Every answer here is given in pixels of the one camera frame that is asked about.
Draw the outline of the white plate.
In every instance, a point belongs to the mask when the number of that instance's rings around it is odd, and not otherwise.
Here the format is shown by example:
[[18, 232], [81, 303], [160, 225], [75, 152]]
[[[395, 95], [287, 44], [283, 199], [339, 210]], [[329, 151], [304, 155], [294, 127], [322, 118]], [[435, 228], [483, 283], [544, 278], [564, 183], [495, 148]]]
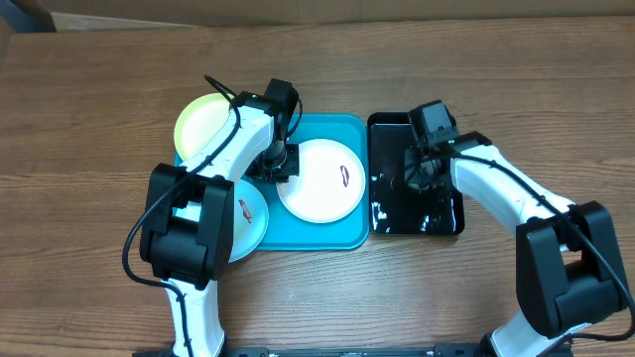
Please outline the white plate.
[[309, 223], [337, 221], [361, 202], [366, 175], [361, 160], [345, 145], [313, 139], [299, 145], [299, 174], [276, 184], [283, 205]]

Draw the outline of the yellow plate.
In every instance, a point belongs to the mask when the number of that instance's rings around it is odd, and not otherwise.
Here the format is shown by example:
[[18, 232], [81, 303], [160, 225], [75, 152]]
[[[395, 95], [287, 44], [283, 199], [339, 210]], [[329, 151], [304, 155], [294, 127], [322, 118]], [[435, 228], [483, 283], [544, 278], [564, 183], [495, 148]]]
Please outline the yellow plate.
[[185, 161], [197, 154], [225, 125], [229, 102], [220, 93], [210, 93], [188, 104], [174, 130], [177, 154]]

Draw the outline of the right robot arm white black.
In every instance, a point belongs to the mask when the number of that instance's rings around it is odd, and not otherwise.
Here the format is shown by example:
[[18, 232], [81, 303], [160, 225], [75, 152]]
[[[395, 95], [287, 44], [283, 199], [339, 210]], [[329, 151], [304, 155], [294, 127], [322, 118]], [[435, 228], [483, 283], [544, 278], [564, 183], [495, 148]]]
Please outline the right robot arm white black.
[[608, 210], [575, 204], [510, 164], [478, 132], [460, 134], [439, 100], [407, 114], [415, 143], [406, 154], [405, 183], [437, 186], [480, 203], [516, 240], [518, 312], [486, 334], [478, 356], [568, 356], [577, 339], [618, 342], [586, 332], [612, 314], [634, 309]]

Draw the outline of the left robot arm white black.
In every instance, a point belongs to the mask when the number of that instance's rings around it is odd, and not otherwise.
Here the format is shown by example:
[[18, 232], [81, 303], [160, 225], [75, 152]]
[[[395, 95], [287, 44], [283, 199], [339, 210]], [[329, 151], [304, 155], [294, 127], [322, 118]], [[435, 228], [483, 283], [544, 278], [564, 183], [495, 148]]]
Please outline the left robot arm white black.
[[302, 114], [298, 91], [273, 78], [262, 94], [239, 94], [210, 77], [229, 104], [226, 123], [178, 166], [157, 165], [144, 213], [124, 247], [140, 240], [140, 258], [152, 267], [152, 287], [166, 290], [175, 323], [172, 356], [221, 356], [217, 282], [234, 238], [235, 187], [243, 177], [286, 182], [299, 173], [299, 147], [289, 143]]

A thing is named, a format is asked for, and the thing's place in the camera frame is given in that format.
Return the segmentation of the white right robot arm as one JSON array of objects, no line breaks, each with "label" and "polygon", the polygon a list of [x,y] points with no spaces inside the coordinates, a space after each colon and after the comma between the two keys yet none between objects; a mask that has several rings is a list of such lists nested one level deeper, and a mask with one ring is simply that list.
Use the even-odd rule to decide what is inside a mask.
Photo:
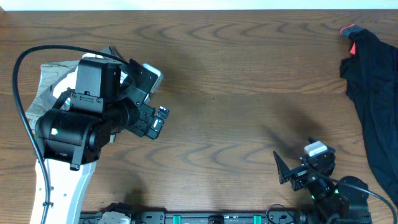
[{"label": "white right robot arm", "polygon": [[294,223],[371,223],[368,208],[369,189],[361,179],[346,176],[331,179],[335,168],[335,150],[306,152],[301,166],[289,169],[278,153],[274,153],[279,182],[290,182],[292,190],[305,189],[313,208],[297,210]]}]

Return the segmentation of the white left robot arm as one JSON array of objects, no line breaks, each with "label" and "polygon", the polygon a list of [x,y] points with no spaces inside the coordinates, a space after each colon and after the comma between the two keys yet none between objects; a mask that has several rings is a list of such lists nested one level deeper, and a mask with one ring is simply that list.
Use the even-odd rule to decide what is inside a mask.
[{"label": "white left robot arm", "polygon": [[102,112],[51,109],[36,123],[39,149],[49,178],[36,178],[31,223],[78,223],[83,199],[101,149],[126,129],[156,139],[169,110],[116,103]]}]

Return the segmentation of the folded grey shorts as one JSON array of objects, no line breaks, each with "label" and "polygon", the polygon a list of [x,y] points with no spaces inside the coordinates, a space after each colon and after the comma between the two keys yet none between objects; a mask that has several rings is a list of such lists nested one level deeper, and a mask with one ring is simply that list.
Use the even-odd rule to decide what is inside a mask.
[{"label": "folded grey shorts", "polygon": [[109,57],[105,57],[100,55],[98,58],[101,61],[104,62],[110,62],[110,63],[127,63],[127,60],[123,58],[123,56],[118,52],[117,48],[115,46],[108,46],[105,47],[103,50],[100,50],[101,53],[103,54],[107,54],[107,55],[112,55],[113,57],[117,57],[118,59],[114,59],[114,58],[109,58]]}]

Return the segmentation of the black garment with red trim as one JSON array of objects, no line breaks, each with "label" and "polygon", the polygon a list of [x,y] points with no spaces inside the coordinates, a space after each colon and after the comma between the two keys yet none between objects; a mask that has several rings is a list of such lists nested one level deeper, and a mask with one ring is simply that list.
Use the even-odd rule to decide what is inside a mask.
[{"label": "black garment with red trim", "polygon": [[377,182],[397,203],[397,47],[351,24],[340,30],[351,40],[352,56],[342,60],[341,78],[363,127],[368,164]]}]

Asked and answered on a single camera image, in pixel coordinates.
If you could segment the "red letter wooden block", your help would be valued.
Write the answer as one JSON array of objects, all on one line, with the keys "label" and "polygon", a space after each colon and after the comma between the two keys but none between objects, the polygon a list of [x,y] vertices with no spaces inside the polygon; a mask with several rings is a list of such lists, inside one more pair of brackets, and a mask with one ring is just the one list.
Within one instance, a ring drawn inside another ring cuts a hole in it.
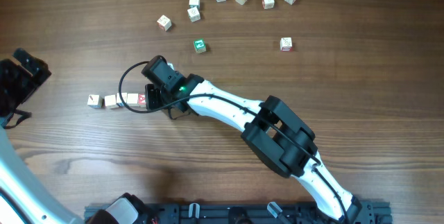
[{"label": "red letter wooden block", "polygon": [[138,106],[146,107],[146,96],[144,94],[138,94]]}]

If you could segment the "wooden block blue side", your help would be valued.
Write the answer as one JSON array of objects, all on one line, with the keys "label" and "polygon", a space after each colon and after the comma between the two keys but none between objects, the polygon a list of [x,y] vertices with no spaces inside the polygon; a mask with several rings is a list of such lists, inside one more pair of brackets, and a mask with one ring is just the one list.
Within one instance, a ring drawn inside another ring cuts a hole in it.
[{"label": "wooden block blue side", "polygon": [[128,93],[126,103],[130,107],[139,107],[139,94]]}]

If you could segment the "wooden block hammer picture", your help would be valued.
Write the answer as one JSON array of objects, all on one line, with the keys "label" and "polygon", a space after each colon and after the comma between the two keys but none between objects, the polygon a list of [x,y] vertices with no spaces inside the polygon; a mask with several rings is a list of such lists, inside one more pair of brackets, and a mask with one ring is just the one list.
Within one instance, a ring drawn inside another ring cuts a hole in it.
[{"label": "wooden block hammer picture", "polygon": [[90,94],[88,96],[87,105],[92,108],[102,108],[103,98],[98,94]]}]

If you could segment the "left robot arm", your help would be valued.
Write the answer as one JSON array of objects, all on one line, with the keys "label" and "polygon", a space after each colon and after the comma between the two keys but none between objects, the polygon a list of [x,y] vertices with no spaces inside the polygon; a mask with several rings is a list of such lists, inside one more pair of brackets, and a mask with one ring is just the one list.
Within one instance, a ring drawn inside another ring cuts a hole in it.
[{"label": "left robot arm", "polygon": [[58,202],[16,154],[6,134],[32,117],[19,110],[51,76],[48,64],[22,48],[1,61],[1,222],[2,223],[157,223],[157,214],[125,193],[83,220]]}]

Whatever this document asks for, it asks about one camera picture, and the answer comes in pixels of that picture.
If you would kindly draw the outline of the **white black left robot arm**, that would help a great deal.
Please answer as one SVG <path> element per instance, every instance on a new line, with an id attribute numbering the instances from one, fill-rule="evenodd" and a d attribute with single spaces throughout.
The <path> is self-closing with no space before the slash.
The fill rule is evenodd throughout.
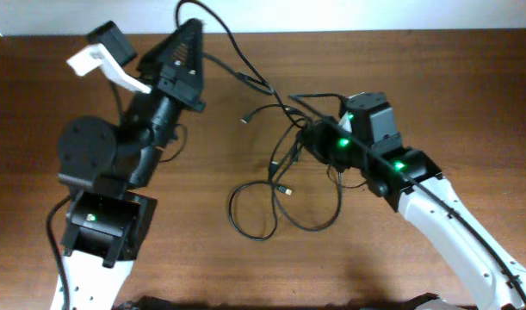
<path id="1" fill-rule="evenodd" d="M 124 66 L 138 60 L 139 76 Z M 183 111 L 201 112 L 202 24 L 191 19 L 138 56 L 108 22 L 71 56 L 78 76 L 100 70 L 133 93 L 118 123 L 95 116 L 70 121 L 58 141 L 58 178 L 70 191 L 61 240 L 51 247 L 59 277 L 55 309 L 110 309 L 130 275 L 157 202 L 139 190 L 151 180 Z"/>

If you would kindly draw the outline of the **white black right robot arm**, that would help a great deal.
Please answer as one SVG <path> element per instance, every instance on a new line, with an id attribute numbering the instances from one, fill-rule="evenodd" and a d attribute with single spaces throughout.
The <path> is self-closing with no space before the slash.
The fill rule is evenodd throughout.
<path id="1" fill-rule="evenodd" d="M 358 169 L 370 191 L 416 227 L 479 309 L 526 309 L 526 268 L 474 218 L 442 169 L 404 146 L 382 92 L 340 97 L 337 116 L 318 115 L 298 135 L 319 162 Z"/>

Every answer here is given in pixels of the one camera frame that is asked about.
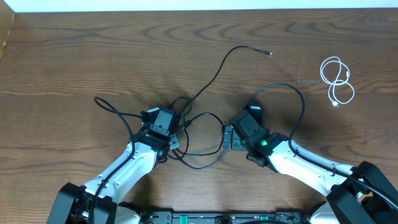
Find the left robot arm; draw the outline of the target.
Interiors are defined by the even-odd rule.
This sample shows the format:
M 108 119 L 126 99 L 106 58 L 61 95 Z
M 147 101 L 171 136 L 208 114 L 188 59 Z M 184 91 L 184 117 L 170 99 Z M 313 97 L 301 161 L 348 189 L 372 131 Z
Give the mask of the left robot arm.
M 102 173 L 78 186 L 66 183 L 58 192 L 48 223 L 114 223 L 117 207 L 126 194 L 176 144 L 173 139 L 183 115 L 167 108 L 141 113 L 143 127 L 124 152 Z

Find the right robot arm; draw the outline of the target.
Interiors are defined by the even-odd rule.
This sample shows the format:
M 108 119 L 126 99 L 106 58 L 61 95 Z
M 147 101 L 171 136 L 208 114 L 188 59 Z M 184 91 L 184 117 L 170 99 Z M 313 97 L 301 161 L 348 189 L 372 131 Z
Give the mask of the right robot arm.
M 374 164 L 342 164 L 319 156 L 291 136 L 262 126 L 261 109 L 247 106 L 225 129 L 230 146 L 259 167 L 298 179 L 326 197 L 307 223 L 397 223 L 397 189 Z

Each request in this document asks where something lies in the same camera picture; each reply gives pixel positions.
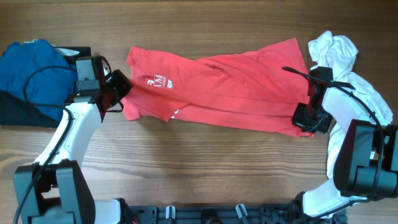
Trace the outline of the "red t-shirt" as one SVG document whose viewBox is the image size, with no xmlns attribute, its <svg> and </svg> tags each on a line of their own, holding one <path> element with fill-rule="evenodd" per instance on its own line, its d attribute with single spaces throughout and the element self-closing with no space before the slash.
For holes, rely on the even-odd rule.
<svg viewBox="0 0 398 224">
<path fill-rule="evenodd" d="M 303 136 L 292 117 L 308 101 L 308 83 L 285 71 L 306 71 L 296 39 L 195 60 L 133 46 L 126 62 L 132 83 L 123 101 L 128 120 L 153 116 Z"/>
</svg>

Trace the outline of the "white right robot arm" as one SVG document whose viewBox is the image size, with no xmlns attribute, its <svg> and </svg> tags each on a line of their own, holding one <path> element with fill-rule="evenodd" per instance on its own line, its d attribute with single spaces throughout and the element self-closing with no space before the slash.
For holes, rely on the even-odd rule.
<svg viewBox="0 0 398 224">
<path fill-rule="evenodd" d="M 290 221 L 331 217 L 357 203 L 397 197 L 397 126 L 381 124 L 374 111 L 354 95 L 349 83 L 320 81 L 318 105 L 343 127 L 345 137 L 333 176 L 301 192 L 289 205 Z"/>
</svg>

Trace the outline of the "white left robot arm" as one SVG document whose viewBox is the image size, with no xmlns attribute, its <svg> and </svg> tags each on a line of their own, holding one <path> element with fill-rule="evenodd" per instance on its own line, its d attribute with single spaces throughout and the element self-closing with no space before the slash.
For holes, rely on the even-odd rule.
<svg viewBox="0 0 398 224">
<path fill-rule="evenodd" d="M 91 77 L 79 72 L 78 76 L 47 148 L 33 164 L 14 173 L 18 202 L 14 223 L 129 223 L 134 219 L 123 199 L 95 200 L 81 171 L 92 135 L 132 85 L 120 70 Z"/>
</svg>

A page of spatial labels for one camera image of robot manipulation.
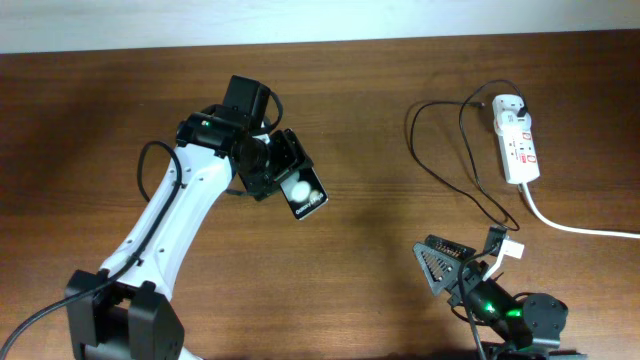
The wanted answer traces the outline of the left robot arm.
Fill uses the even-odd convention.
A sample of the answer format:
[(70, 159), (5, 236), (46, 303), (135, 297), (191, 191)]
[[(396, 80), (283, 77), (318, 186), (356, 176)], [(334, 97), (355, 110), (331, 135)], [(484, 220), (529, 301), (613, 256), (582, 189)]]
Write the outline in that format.
[(65, 289), (76, 359), (193, 358), (171, 299), (177, 275), (216, 200), (232, 193), (262, 201), (281, 192), (302, 220), (327, 201), (313, 162), (290, 129), (266, 116), (278, 95), (231, 77), (224, 99), (182, 121), (161, 183), (118, 249), (96, 273), (76, 271)]

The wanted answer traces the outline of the black Samsung flip phone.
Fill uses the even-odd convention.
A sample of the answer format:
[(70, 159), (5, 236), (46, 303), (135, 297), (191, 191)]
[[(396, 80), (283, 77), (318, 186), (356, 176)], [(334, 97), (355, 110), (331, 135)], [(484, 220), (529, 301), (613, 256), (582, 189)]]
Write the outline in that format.
[(302, 221), (324, 206), (329, 196), (313, 167), (293, 173), (280, 189), (296, 220)]

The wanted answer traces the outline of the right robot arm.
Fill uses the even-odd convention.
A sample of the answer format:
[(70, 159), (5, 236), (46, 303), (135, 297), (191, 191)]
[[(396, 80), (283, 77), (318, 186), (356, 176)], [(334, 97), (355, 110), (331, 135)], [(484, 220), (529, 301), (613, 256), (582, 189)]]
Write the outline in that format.
[(433, 295), (447, 303), (471, 330), (474, 359), (561, 358), (560, 335), (568, 307), (546, 293), (507, 292), (493, 277), (506, 257), (519, 259), (524, 245), (499, 225), (489, 228), (484, 248), (435, 235), (413, 246), (413, 253)]

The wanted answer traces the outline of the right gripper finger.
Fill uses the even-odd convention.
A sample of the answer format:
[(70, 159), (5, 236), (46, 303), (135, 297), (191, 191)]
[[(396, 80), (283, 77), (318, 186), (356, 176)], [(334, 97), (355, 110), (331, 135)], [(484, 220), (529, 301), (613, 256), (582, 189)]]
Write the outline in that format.
[(484, 252), (490, 256), (497, 257), (503, 241), (507, 238), (507, 229), (494, 225), (489, 228), (484, 245)]
[(424, 242), (416, 243), (413, 252), (425, 275), (434, 296), (442, 291), (451, 292), (457, 283), (457, 273), (462, 262), (476, 253), (476, 250), (429, 235)]

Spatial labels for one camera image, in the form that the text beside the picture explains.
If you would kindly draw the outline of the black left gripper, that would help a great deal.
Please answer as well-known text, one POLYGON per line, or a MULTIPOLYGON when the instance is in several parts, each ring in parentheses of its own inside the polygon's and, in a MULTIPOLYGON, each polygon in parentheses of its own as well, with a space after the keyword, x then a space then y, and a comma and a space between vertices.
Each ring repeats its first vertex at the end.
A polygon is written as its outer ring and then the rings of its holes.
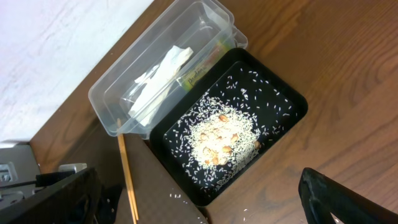
POLYGON ((84 169, 1 210, 1 223, 114 224, 123 188, 101 186, 94 168, 84 169))

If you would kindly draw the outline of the rice and shell waste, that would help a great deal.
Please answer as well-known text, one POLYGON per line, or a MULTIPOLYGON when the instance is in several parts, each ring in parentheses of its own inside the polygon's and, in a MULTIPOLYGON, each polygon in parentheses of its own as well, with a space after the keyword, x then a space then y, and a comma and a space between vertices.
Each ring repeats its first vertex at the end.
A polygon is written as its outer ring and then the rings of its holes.
POLYGON ((223 75, 163 135, 184 175, 217 192, 287 130, 293 103, 258 71, 223 75))

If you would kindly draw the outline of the white paper napkin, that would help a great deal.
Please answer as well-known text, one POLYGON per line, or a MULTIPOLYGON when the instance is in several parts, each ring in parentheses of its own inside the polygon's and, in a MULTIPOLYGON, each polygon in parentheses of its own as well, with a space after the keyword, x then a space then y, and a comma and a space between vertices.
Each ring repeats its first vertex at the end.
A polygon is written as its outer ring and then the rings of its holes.
POLYGON ((146 78, 145 86, 141 94, 137 97, 128 114, 142 126, 147 126, 153 120, 156 111, 167 96, 170 88, 165 88, 163 92, 155 99, 155 95, 173 80, 181 69, 182 65, 192 56, 193 50, 188 47, 182 49, 174 45, 166 54, 160 65, 156 67, 155 74, 150 78, 147 75, 141 75, 138 80, 143 81, 146 78))

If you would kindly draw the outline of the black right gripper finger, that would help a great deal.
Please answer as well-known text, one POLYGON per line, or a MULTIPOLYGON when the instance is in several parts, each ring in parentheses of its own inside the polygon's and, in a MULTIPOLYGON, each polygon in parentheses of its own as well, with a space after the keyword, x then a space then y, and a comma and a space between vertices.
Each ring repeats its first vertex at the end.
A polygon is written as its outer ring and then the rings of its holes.
POLYGON ((316 170, 302 171, 298 192, 309 224, 397 223, 397 214, 368 200, 316 170))

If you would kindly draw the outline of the wooden chopstick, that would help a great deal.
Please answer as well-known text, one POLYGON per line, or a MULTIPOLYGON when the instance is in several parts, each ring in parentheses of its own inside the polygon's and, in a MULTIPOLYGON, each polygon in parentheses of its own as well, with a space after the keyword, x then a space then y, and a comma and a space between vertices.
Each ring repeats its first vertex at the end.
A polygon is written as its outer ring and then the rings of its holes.
POLYGON ((130 208, 131 208, 133 224, 137 224, 137 218, 136 218, 136 214, 135 214, 134 201, 133 201, 133 199, 134 199, 133 189, 131 186, 131 174, 130 174, 130 170, 129 170, 129 163, 128 163, 127 154, 126 154, 124 137, 122 134, 120 134, 118 136, 118 145, 119 145, 119 151, 120 151, 120 155, 121 155, 121 162, 122 162, 122 166, 123 166, 124 179, 126 182, 127 195, 129 198, 129 204, 130 204, 130 208))
POLYGON ((137 211, 137 203, 136 203, 134 186, 133 186, 133 181, 132 181, 132 176, 131 176, 128 156, 127 156, 127 150, 126 150, 126 145, 125 145, 125 140, 124 140, 123 134, 118 135, 118 145, 119 145, 119 151, 120 151, 120 155, 121 155, 121 162, 122 162, 122 166, 123 166, 124 179, 126 182, 127 195, 128 195, 129 204, 131 207, 133 224, 137 224, 137 222, 139 220, 138 211, 137 211))

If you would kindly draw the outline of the green foil wrapper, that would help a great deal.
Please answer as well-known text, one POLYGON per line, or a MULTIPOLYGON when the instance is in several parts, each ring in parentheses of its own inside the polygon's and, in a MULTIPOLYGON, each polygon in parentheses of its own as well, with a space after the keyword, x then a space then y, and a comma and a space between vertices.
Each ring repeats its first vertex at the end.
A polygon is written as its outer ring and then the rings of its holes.
POLYGON ((220 58, 229 50, 235 47, 234 42, 226 40, 224 42, 218 41, 215 46, 205 53, 198 63, 188 70, 183 76, 180 86, 189 91, 211 68, 216 64, 220 58))

..............................

Reproduce the records above from their first line to the line bearing "Draw the outline of the right", both ends included, leaving every picture out.

§ Written reply
Every answer here is given in pixels of the one camera frame that is asked about.
Draw the outline of the white plate.
In every instance, a point belongs to the mask when the number of that instance's rings around it is odd, and not otherwise.
Here the format is shown by example:
[[18, 232], [81, 303], [160, 225], [75, 152]]
[[[395, 95], [287, 44], [283, 199], [339, 210]], [[329, 151], [304, 155], [294, 127], [322, 118]], [[435, 228], [483, 283], [544, 278], [564, 183], [495, 148]]]
Please outline the white plate.
[[309, 223], [337, 221], [361, 202], [366, 175], [361, 160], [345, 145], [313, 139], [299, 145], [299, 174], [276, 184], [283, 205]]

Draw the outline of the yellow plate.
In every instance, a point belongs to the mask when the number of that instance's rings around it is odd, and not otherwise.
Here the format is shown by example:
[[18, 232], [81, 303], [160, 225], [75, 152]]
[[[395, 95], [287, 44], [283, 199], [339, 210]], [[329, 151], [304, 155], [294, 127], [322, 118]], [[435, 228], [483, 283], [544, 278], [564, 183], [495, 148]]]
Please outline the yellow plate.
[[185, 161], [197, 154], [225, 125], [229, 102], [220, 93], [210, 93], [188, 104], [174, 130], [177, 154]]

Draw the outline of the right robot arm white black.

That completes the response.